In the 24 October issue, the author of The Gruffalo and former children’s laureate explains that the secret is simpler than you might imagine: utilising rhyme.
“Children love rhyme and rhythm, it’s a very natural thing,” she says. “If they are lucky, a child has probably been brought up on nursery rhymes and chants. Even if they haven’t, people tend to speak rhythmically to children, even if it’s just: ‘Go to sleep, go to sleep.’ ”
As a result, Donaldson says, children have an affinity with rhyme that can be utilised in the classroom.
“As they enjoy it, it will increase their overall enjoyment of reading and their love of and interest in language,” she says.
She explains that exploring rhyme is not just about reading it, but writing it, too. Admittedly, this is tough with younger children, but Donaldson has some tips teachers can use including the below (see the full feature for more).
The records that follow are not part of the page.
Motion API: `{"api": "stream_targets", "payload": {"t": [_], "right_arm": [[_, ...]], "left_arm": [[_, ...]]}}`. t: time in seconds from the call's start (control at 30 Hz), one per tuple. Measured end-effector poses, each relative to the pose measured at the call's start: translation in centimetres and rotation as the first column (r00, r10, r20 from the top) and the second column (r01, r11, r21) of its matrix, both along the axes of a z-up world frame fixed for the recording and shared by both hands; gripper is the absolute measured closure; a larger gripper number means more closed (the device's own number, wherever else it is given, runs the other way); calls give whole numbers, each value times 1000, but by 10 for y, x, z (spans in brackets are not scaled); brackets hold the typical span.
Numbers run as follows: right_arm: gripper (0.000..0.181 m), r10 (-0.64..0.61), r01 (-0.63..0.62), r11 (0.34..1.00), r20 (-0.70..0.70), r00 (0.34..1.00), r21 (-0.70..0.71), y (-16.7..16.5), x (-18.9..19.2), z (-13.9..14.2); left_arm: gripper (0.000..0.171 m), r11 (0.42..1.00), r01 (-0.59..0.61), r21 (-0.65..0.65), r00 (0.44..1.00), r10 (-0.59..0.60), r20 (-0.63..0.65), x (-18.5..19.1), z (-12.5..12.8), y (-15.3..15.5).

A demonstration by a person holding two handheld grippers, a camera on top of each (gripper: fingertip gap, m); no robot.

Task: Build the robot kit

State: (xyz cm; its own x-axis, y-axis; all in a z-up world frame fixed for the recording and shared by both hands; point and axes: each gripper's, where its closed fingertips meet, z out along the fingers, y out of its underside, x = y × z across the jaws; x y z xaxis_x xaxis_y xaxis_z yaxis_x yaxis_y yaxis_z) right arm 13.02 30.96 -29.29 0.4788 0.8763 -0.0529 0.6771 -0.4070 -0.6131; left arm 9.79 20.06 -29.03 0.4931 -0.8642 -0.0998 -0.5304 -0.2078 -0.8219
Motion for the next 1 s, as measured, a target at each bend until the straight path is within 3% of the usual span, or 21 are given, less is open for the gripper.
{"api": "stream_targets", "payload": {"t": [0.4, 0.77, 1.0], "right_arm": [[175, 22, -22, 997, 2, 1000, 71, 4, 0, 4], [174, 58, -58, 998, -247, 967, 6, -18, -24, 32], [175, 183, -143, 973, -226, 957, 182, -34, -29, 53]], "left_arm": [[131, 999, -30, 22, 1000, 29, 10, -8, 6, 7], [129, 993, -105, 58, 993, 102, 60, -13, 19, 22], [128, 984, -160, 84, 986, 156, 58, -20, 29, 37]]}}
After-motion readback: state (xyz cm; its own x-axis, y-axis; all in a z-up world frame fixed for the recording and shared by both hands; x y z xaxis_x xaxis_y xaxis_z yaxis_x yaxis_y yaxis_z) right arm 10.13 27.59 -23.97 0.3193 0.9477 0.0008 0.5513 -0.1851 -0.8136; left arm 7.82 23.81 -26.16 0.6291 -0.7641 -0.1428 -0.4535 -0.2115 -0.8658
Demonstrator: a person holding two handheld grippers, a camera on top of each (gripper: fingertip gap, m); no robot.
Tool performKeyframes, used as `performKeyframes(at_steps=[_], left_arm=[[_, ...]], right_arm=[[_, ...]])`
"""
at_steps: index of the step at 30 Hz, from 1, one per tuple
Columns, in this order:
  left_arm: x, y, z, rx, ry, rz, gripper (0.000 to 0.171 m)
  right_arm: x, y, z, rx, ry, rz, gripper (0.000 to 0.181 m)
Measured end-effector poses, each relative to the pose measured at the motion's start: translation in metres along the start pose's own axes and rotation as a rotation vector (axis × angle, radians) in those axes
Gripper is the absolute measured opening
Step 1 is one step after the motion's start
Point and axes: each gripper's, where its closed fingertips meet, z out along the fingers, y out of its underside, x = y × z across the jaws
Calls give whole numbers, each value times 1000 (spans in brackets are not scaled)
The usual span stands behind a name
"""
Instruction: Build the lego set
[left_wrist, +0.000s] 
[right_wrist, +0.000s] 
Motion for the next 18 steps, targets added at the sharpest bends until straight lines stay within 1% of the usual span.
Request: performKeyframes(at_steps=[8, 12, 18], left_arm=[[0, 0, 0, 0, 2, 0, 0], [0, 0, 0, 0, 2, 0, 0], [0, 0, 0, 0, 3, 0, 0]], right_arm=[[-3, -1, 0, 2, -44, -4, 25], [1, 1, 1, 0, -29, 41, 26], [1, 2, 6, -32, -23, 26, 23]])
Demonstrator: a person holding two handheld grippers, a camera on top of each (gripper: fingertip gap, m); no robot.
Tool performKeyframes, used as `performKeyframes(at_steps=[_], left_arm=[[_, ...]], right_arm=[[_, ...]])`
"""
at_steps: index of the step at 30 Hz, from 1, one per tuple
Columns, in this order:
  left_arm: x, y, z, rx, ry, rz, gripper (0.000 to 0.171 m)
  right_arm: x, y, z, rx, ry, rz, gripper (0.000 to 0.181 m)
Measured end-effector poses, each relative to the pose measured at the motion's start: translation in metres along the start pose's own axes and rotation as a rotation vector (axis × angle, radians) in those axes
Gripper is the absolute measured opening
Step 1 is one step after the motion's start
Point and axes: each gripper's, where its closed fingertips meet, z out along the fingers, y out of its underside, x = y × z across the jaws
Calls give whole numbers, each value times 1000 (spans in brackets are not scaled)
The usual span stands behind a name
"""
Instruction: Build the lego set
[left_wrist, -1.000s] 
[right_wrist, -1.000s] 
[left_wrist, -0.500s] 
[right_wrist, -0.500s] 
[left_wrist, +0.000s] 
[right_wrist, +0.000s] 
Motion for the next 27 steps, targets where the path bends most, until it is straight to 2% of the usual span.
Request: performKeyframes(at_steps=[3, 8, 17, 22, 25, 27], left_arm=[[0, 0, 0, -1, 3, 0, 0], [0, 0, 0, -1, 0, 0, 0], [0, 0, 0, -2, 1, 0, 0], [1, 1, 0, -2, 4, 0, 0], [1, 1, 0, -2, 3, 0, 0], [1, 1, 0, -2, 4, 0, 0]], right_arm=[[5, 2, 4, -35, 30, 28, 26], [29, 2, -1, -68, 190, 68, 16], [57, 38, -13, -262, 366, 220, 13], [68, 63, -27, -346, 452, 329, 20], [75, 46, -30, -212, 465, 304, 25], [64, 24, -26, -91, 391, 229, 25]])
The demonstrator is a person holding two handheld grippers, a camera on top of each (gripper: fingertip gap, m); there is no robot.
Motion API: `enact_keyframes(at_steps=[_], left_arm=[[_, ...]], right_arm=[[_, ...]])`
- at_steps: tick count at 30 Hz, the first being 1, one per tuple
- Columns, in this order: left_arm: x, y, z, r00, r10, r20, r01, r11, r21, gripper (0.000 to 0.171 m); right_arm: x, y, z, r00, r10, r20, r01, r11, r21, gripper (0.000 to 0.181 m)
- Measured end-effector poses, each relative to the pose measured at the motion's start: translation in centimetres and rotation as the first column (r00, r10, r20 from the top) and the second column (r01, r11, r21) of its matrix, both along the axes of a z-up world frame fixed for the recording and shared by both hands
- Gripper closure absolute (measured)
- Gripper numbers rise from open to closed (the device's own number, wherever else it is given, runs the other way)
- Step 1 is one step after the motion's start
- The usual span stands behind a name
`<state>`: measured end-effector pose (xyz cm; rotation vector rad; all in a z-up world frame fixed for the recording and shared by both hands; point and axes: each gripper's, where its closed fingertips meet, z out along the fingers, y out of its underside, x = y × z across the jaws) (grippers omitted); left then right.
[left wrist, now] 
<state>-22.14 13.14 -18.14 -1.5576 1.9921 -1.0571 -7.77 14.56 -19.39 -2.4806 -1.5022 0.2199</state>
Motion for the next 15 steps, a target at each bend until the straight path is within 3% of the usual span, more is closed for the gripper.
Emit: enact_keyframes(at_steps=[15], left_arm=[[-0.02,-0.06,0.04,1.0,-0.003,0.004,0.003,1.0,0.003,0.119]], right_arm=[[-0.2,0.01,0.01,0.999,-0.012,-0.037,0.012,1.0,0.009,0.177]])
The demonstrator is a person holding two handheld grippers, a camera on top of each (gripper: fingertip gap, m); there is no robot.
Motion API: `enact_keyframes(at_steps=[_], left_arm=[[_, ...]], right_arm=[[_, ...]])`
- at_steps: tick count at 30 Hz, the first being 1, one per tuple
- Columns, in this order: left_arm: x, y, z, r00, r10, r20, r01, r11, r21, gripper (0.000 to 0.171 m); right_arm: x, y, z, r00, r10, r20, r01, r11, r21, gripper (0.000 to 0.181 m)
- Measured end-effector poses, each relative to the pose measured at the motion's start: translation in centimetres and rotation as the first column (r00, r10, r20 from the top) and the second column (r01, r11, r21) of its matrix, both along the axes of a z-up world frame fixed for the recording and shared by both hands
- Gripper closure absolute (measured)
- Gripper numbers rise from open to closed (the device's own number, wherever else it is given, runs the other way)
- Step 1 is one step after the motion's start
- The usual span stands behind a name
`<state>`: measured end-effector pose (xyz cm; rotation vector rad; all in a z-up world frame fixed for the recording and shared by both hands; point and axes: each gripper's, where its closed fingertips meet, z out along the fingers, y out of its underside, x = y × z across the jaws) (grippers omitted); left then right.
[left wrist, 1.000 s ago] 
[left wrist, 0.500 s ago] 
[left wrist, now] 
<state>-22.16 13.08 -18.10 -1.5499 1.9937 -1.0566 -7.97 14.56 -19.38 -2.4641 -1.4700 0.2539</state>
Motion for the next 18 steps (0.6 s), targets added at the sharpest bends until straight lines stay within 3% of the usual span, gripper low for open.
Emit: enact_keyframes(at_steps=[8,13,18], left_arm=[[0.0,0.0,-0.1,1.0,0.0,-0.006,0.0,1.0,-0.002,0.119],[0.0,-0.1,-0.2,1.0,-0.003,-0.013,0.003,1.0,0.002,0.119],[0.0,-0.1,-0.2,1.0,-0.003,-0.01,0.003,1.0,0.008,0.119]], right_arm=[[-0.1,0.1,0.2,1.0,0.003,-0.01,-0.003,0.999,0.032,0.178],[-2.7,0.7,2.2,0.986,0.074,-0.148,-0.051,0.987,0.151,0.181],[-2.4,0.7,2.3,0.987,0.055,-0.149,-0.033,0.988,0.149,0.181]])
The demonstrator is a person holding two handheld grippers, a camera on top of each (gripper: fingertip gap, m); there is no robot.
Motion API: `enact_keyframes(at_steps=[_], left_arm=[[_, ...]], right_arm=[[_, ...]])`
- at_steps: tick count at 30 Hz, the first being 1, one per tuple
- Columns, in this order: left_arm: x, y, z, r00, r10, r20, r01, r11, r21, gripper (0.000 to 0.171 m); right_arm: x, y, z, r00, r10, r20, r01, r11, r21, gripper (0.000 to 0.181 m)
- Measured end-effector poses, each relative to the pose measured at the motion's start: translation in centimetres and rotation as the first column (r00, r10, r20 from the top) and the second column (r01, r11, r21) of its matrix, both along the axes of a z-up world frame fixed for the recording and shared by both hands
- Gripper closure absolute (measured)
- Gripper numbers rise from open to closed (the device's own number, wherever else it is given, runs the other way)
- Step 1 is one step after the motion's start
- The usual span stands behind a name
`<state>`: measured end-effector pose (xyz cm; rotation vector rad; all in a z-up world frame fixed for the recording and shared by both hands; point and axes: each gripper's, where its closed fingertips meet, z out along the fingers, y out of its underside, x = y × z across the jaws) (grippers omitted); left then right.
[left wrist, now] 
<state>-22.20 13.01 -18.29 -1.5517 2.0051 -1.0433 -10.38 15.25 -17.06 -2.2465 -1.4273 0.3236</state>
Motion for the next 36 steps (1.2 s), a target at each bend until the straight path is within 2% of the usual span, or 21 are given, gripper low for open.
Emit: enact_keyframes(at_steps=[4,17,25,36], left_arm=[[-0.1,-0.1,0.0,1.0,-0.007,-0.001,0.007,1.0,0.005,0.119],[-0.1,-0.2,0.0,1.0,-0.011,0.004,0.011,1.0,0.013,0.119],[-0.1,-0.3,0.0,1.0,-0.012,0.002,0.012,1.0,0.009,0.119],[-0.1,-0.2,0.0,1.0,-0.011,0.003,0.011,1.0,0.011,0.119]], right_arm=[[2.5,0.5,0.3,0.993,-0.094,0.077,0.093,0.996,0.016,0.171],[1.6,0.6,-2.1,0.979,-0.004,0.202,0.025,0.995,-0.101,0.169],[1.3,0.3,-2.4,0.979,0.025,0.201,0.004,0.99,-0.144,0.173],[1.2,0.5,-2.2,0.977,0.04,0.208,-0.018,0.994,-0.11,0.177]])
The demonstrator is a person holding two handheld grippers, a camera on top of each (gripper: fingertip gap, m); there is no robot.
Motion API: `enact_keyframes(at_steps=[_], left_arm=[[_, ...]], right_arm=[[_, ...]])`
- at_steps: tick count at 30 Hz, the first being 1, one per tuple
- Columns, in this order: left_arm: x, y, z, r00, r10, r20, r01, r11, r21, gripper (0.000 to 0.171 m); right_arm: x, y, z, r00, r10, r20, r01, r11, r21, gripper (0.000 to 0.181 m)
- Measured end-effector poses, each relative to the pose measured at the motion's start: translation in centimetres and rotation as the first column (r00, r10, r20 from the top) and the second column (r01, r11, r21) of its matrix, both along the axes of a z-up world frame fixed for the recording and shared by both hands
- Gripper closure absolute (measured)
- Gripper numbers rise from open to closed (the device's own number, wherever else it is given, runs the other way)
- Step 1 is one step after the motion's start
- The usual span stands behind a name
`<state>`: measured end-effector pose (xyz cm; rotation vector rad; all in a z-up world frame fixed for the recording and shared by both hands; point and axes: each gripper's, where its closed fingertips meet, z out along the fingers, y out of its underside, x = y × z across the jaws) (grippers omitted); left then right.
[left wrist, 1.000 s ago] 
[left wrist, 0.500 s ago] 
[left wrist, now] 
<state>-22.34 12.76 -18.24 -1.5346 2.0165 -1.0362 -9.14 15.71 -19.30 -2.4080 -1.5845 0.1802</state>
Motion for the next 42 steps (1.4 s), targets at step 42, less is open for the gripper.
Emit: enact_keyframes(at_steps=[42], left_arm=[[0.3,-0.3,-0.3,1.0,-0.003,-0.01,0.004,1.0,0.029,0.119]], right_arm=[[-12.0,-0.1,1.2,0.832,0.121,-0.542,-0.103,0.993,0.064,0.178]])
“I make myself a little list of all the possible rhyme onsets,” she says. “There are so many beginnings to words – not just the alphabet but sounds like “sh” and “th” – that it can be difficult to remember them. I started giving kids an onset list like the one I would use myself. I’d get them to think of a word and then come up with a rhyme for it by going down the list and trying each sound.”
Although she is not claiming that using rhyme or performance will automatically instil a love of reading in all students, Donaldson’s use of these elements in books that have a proven track record in getting pupils reading suggests that teachers should at least give them a try. After all, 13 million children (the current sales of The Gruffalo) can’t be wrong, can they?